Strip the pictures and reproduce the rest of the listing exactly.

*** RAW DATA ***

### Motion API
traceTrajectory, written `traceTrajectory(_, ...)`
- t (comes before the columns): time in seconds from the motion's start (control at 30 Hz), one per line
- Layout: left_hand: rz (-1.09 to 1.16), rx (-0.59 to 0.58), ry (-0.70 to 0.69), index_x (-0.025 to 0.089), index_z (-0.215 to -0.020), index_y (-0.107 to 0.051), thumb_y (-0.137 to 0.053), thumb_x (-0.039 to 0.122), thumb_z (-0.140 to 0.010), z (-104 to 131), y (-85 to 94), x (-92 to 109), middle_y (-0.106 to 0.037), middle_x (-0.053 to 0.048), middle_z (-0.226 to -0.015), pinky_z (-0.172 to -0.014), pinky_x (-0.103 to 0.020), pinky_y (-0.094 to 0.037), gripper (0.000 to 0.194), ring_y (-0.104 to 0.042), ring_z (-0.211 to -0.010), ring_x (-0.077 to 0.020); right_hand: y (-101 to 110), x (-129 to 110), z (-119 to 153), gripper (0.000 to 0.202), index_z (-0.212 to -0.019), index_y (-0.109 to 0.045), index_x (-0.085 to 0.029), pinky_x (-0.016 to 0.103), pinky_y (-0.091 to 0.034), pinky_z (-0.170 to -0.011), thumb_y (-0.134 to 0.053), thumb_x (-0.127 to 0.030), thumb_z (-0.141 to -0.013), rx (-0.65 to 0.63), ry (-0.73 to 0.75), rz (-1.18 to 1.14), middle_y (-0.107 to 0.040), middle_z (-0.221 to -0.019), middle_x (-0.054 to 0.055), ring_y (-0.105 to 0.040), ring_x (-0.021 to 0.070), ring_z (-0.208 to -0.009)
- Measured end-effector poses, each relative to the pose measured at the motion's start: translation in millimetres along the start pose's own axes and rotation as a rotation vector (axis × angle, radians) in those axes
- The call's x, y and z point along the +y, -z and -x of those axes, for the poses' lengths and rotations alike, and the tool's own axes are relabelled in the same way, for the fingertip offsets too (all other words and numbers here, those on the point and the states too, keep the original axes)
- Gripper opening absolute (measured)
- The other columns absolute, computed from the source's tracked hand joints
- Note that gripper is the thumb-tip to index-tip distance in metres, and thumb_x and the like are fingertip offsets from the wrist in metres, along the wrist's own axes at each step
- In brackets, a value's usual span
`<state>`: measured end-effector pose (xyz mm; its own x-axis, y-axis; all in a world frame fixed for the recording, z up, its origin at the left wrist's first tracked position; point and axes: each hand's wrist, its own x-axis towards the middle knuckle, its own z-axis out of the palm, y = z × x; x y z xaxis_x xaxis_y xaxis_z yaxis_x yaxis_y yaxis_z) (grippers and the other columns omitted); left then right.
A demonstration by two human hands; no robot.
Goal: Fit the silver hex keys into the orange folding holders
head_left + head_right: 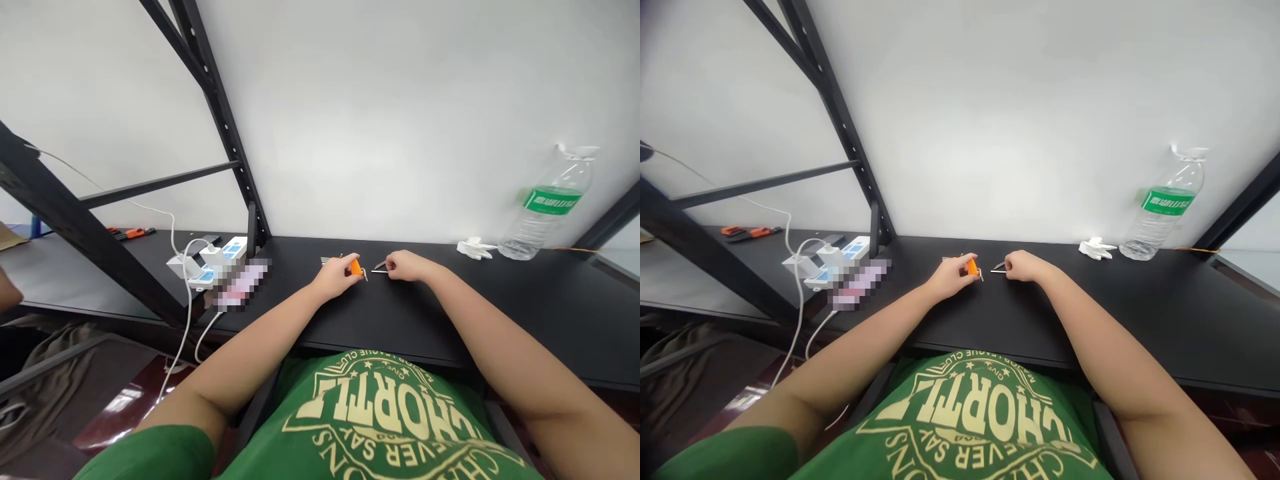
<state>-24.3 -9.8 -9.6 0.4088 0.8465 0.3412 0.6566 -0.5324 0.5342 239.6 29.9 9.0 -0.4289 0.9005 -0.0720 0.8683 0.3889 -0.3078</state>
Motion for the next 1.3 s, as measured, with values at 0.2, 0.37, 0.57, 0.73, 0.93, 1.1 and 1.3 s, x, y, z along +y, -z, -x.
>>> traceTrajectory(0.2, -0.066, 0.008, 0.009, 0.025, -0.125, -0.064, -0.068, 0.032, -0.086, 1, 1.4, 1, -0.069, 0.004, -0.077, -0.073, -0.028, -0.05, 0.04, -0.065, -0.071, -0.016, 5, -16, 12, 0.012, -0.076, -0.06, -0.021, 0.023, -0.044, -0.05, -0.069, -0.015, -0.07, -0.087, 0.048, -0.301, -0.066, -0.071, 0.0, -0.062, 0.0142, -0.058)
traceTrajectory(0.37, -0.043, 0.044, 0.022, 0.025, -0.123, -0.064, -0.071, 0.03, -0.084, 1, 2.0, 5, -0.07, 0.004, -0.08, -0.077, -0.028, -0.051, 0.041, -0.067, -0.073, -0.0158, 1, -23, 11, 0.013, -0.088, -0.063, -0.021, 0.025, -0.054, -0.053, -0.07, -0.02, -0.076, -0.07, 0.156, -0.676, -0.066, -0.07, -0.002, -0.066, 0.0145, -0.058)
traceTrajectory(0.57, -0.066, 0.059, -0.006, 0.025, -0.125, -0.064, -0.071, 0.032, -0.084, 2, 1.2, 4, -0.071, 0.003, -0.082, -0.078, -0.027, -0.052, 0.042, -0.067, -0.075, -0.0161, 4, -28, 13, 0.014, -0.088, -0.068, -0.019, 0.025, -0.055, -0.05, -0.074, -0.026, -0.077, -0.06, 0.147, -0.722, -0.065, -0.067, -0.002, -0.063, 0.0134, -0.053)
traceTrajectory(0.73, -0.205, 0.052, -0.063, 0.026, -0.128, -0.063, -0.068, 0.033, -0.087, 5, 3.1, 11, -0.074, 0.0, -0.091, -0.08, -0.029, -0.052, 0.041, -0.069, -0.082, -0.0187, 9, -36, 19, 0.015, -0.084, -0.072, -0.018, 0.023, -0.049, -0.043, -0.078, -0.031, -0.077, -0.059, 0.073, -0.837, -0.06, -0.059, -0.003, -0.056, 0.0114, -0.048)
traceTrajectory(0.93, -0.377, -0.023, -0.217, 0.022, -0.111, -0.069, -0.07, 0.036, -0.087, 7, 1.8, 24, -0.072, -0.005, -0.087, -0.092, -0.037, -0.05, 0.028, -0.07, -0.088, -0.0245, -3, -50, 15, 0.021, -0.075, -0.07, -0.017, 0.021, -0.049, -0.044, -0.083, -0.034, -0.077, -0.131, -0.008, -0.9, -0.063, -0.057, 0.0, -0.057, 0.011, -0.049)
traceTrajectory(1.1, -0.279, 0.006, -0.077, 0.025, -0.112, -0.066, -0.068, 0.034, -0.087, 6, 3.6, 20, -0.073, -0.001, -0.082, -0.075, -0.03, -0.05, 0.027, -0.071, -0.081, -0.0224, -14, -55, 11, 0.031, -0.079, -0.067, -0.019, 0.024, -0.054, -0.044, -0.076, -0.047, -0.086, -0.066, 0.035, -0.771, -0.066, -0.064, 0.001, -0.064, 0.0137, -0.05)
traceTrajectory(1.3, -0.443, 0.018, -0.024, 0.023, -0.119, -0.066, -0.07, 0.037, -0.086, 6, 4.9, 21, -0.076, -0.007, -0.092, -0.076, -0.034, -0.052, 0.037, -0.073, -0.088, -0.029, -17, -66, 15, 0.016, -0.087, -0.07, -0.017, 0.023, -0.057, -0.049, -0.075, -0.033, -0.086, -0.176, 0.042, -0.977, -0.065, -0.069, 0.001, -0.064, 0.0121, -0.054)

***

> RESULT
### Motion API
traceTrajectory, written `traceTrajectory(_, ...)`
- t (comes before the columns): time in seconds from the motion's start (control at 30 Hz), one per line
- Layout: left_hand: rz (-1.09 to 1.16), rx (-0.59 to 0.58), ry (-0.70 to 0.69), index_x (-0.025 to 0.089), index_z (-0.215 to -0.020), index_y (-0.107 to 0.051), thumb_y (-0.137 to 0.053), thumb_x (-0.039 to 0.122), thumb_z (-0.140 to 0.010), z (-104 to 131), y (-85 to 94), x (-92 to 109), middle_y (-0.106 to 0.037), middle_x (-0.053 to 0.048), middle_z (-0.226 to -0.015), pinky_z (-0.172 to -0.014), pinky_x (-0.103 to 0.020), pinky_y (-0.094 to 0.037), gripper (0.000 to 0.194), ring_y (-0.104 to 0.042), ring_z (-0.211 to -0.010), ring_x (-0.077 to 0.020); right_hand: y (-101 to 110), x (-129 to 110), z (-119 to 153), gripper (0.000 to 0.202), index_z (-0.212 to -0.019), index_y (-0.109 to 0.045), index_x (-0.085 to 0.029), pinky_x (-0.016 to 0.103), pinky_y (-0.091 to 0.034), pinky_z (-0.170 to -0.011), thumb_y (-0.134 to 0.053), thumb_x (-0.127 to 0.030), thumb_z (-0.141 to -0.013), rx (-0.65 to 0.63), ry (-0.73 to 0.75), rz (-1.18 to 1.14), middle_y (-0.107 to 0.040), middle_z (-0.221 to -0.019), middle_x (-0.054 to 0.055), ring_y (-0.105 to 0.040), ring_x (-0.021 to 0.070), ring_z (-0.208 to -0.009)
- Measured end-effector poses, each relative to the pose measured at the motion's start: translation in millimetres along the start pose's own axes and rotation as a rotation vector (axis × angle, radians) in those axes
- The call's x, y and z point along the +y, -z and -x of those axes, for the poses' lengths and rotations alike, and the tool's own axes are relabelled in the same way, for the fingertip offsets too (all other words and numbers here, those on the point and the states too, keep the original axes)
- Gripper opening absolute (measured)
- The other columns absolute, computed from the source's tracked hand joints
- Note that gripper is the thumb-tip to index-tip distance in metres, and thumb_x and the like are fingertip offsets from the wrist in metres, along the wrist's own axes at each step
- In brackets, a value's usual span
`<state>`: measured end-effector pose (xyz mm; its own x-axis, y-axis; all in a world frame fixed for the recording, z up, its origin at the left wrist's first tracked position; point and axes: each hand's wrist, its own x-axis towards the middle knuckle, its own z-axis out of the palm, y = z × x; x y z xaxis_x xaxis_y xaxis_z yaxis_x yaxis_y yaxis_z) (grippers and the other columns omitted); left then right.
A demonstration by two human hands; no robot.
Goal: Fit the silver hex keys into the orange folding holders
head_left + head_right: 
<state>-24.3 -9.8 -9.6 0.4088 0.8465 0.3412 0.6566 -0.5324 0.5342 239.6 29.9 9.0 -0.4289 0.9005 -0.0720 0.8683 0.3889 -0.3078</state>
Motion for the next 1.3 s, as measured, with values at 0.2, 0.37, 0.57, 0.73, 0.93, 1.1 and 1.3 s, x, y, z along +y, -z, -x.
>>> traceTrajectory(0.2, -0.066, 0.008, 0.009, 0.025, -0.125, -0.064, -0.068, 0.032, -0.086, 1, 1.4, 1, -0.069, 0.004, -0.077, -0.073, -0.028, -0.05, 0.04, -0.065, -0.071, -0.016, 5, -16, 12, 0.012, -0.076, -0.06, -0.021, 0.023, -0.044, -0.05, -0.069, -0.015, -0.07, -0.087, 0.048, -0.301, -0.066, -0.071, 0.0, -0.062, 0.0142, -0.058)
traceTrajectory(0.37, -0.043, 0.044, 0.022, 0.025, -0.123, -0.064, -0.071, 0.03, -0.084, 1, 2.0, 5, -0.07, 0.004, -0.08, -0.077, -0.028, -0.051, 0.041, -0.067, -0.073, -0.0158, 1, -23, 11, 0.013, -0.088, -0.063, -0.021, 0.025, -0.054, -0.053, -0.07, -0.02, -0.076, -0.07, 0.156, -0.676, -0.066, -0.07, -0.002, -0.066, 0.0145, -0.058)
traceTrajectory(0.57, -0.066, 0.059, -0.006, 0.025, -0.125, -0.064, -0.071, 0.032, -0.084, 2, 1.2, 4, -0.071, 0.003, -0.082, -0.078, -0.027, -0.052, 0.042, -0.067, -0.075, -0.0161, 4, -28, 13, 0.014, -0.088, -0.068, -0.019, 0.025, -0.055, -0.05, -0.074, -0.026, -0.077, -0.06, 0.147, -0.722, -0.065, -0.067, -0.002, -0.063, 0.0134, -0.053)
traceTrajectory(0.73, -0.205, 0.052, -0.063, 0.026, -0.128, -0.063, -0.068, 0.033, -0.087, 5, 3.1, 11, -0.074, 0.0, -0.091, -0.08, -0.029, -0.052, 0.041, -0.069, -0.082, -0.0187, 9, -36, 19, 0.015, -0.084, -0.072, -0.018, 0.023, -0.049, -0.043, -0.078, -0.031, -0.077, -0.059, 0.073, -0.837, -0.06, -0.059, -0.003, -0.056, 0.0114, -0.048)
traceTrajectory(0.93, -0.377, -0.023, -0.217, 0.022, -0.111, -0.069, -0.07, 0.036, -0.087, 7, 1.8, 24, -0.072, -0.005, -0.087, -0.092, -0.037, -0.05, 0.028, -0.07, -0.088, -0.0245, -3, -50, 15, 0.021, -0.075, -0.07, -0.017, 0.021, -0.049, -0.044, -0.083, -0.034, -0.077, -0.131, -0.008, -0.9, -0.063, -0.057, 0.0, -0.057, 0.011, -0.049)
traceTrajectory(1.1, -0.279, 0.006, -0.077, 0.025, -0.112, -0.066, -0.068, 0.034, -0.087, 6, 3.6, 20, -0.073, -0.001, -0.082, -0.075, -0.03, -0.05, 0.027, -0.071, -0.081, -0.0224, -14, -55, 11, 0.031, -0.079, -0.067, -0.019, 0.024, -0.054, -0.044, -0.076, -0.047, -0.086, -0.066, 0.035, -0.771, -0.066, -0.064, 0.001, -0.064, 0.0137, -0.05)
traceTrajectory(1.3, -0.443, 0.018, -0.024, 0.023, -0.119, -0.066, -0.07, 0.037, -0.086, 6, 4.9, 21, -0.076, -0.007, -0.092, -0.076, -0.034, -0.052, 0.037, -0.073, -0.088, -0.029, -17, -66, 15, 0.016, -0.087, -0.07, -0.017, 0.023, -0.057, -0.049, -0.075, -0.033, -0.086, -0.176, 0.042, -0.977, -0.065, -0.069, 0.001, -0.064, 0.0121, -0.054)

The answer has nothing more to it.